This past Sunday I mentioned our need to truly worship God. In a day when the word “worship” is often confused with singing certain kinds of songs, I feel the need this week to describe and define what I mean when I refer to worship. As you may have already noted, I used the word engage when referring to worship. You see worship refers to an entire lifestyle rather than just 20-30 minutes on a Sunday morning while the band is playing and we are singing. I was reminded this week that the first occurrence of the word worship in in Genesis when God asked Abraham to sacrifice Isaac on Mount Moriah. Abraham said to his servant that he and the boy were going to worship God and then return. Here we get the idea that worship means obedience – even when that obedience requires great sacrifice and dedication. In Romans 12:1 we read that presenting our bodies as living, holy sacrifices to God is our logical and reasonable service of worship to God. In neither of these two references is singing or music even remotely a part of the worship God received. What He did receive though was a complete dedication and surrender of someone to Him. Romans makes it clear that such a total surrender is the logical and reasonable thing to do – if we are thinking rightly.
So how does a Sunday morning worship service work into a proper view of worship. First of all I would have to say that just worshipping on a Sunday morning is contrary to Biblical worship. If we are not worshipping God all during the week, what we do on a Sunday morning can do more harm that good in our lives. Now I know that last sentence may have shocked some people. How can this be true? But this really does have everything to do with a Biblical definition of worship rather than a religiously cultural one. If worship is to be a lifestyle – then all we do every day can and should be worship unto God. If worship is to be a lifestyle – our whole lives should be spent seeking to honor and glorify God. This should show in how we surrender ourselves to God – and how we seek to live before Him no matter what we do. For the person who views worship merely as something we do as we sing on Sunday or when we hear “worship music” – worship becomes something divorced from an every day, every choice lifestyle. There is another Biblical word for that kind of “music-only-worship” . . . hypocrisy. You see when we do not live for the glory of God in all we do – all week long – and then show up on Sunday and sing emotionally charged songs to God – we are simply being emotionally driven hypocrites. True worship flows from all of life – not from the emotions we feel when really cool worship songs start to play – or – when we feel wonderful hymns move us in our hearts.

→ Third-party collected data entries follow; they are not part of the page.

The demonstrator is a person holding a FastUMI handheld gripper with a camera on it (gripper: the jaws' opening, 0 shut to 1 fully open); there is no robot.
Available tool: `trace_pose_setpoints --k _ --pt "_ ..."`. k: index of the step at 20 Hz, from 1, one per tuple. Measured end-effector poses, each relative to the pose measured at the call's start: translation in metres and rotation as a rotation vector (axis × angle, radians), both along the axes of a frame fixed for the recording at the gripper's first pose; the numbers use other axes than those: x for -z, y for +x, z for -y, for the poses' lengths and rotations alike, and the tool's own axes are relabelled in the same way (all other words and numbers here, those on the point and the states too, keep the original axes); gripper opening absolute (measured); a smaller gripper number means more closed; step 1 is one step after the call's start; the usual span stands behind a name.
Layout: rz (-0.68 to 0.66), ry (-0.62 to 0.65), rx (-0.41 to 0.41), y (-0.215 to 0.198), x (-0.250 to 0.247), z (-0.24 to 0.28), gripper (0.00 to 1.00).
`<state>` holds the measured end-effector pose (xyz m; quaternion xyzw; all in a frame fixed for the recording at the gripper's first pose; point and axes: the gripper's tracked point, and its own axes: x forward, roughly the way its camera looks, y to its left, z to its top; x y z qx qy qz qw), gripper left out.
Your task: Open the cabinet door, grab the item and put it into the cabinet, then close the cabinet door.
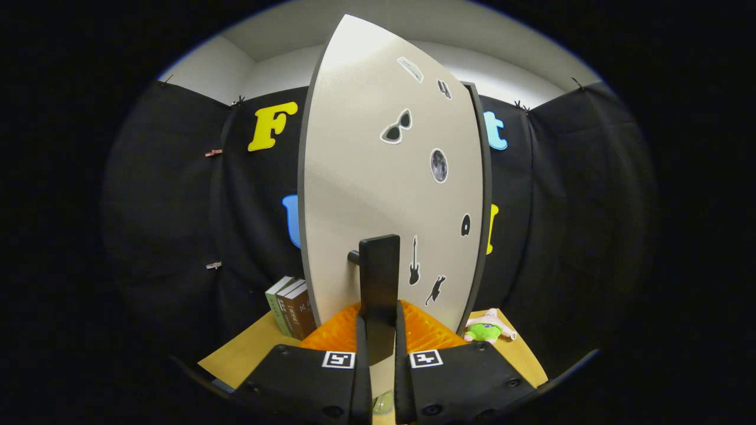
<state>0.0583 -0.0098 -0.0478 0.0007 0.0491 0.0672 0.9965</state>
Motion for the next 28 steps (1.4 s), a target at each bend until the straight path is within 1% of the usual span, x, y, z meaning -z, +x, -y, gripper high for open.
trace_pose_setpoints --k 3,9,10,11,12,14,16,17,18,24,26,28 --pt "-0.002 0.006 0.030 -0.006 -0.001 0.015 0.18" --pt "0.010 0.013 0.136 -0.014 -0.005 0.048 0.17" --pt "-0.005 0.007 0.145 -0.008 -0.006 0.055 0.17" --pt "0.002 0.013 0.159 -0.015 -0.004 0.059 0.12" --pt "0.008 0.013 0.174 -0.016 -0.007 0.064 0.12" --pt "0.041 -0.007 0.208 -0.014 -0.016 0.076 0.12" --pt "0.037 -0.055 0.233 -0.015 -0.011 0.095 0.11" --pt "0.042 -0.055 0.238 -0.017 -0.014 0.101 0.08" --pt "0.040 -0.037 0.234 -0.017 -0.015 0.104 0.06" --pt "0.055 0.012 0.241 -0.022 -0.017 0.113 0.05" --pt "0.058 0.005 0.256 -0.025 -0.015 0.121 0.05" --pt "0.064 -0.005 0.291 -0.029 -0.015 0.135 0.06"
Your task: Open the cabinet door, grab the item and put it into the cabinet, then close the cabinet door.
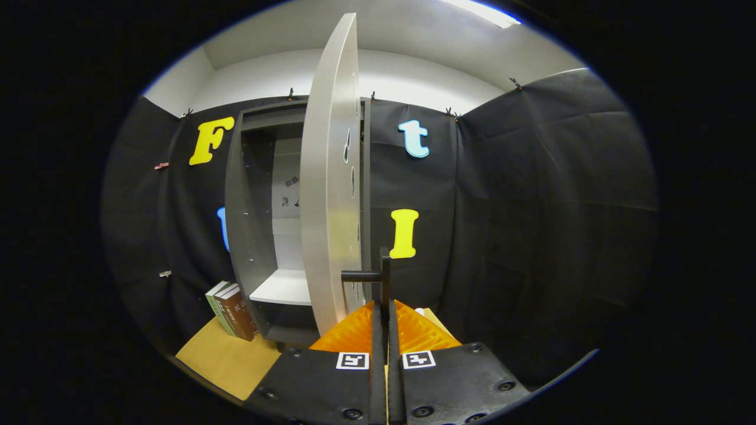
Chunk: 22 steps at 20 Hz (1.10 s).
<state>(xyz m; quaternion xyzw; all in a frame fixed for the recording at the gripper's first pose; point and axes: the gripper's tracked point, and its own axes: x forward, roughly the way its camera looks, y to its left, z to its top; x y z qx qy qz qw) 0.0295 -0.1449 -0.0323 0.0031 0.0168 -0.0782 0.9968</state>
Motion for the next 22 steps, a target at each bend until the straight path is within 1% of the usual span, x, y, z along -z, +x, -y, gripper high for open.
trace_pose_setpoints --k 2,4,6,10,12,13,15,16,19,21,22 --pt "0.010 -0.007 0.048 -0.007 -0.001 0.021 0.07" --pt "0.021 0.006 0.069 -0.011 -0.002 0.029 0.06" --pt "0.023 0.028 0.053 -0.016 -0.002 0.023 0.05" --pt "0.011 0.007 0.058 -0.023 0.003 0.024 0.05" --pt "0.019 -0.026 0.057 -0.032 0.002 0.021 0.08" --pt "0.033 -0.031 0.039 -0.036 0.001 0.015 0.11" --pt "0.046 0.002 -0.036 -0.048 0.001 -0.007 0.39" --pt "0.036 0.023 -0.059 -0.052 0.007 -0.016 0.53" --pt "0.017 0.045 -0.075 -0.050 0.027 -0.031 0.95" --pt "-0.036 0.042 -0.102 -0.045 0.055 -0.052 0.97" --pt "-0.068 0.052 -0.131 -0.044 0.068 -0.066 0.97"
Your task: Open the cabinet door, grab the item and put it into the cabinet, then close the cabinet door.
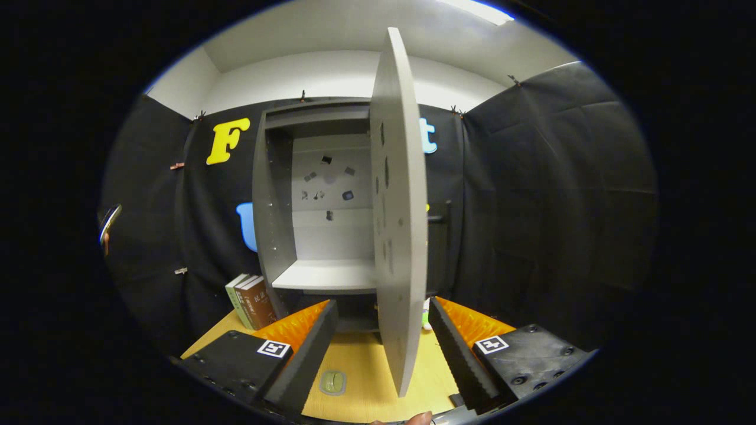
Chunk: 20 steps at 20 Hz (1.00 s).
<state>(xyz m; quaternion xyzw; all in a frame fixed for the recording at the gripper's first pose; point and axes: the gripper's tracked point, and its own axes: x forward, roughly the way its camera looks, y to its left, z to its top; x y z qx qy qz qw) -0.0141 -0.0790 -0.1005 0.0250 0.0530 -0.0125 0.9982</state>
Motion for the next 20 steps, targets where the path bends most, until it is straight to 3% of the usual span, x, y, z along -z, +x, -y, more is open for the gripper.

When I pray that we will engage with God in worship – it means that we will truly turn to Him every moment of every day. If this has not been happening during the week – the best thing we can do on a Sunday morning is start the worship service by getting on our knees and engaging God in repentance and confession of sin. That will do more to incite true worship than any song in any style that plays. We desire to meet with God – to engage Him as we give our lives to Him. Out of that flows true worship. There are times when we begin singing that I am not in a position to engage with God through singing, praise, and adoration. I need to engage in admission of sin and confession of the same. Other times I need to engage in seeing the worldliness and deadness of my own heart – and cry for mercy and for His gracious reviving in my spirit. Some times I am in pain emotionally and need to cry out to Him to give me hope and heal my broken heart. And – to be painfully honest – some Sundays, I need to choose to sing praises – to honor – to adore – to magnify Him - as a sacrifice because I don’t have any emotion or excitement at all. It is a matter of choosing to do what is right – what is Scriptural as I offer up a sacrifice of praise simply because He is worthy of it.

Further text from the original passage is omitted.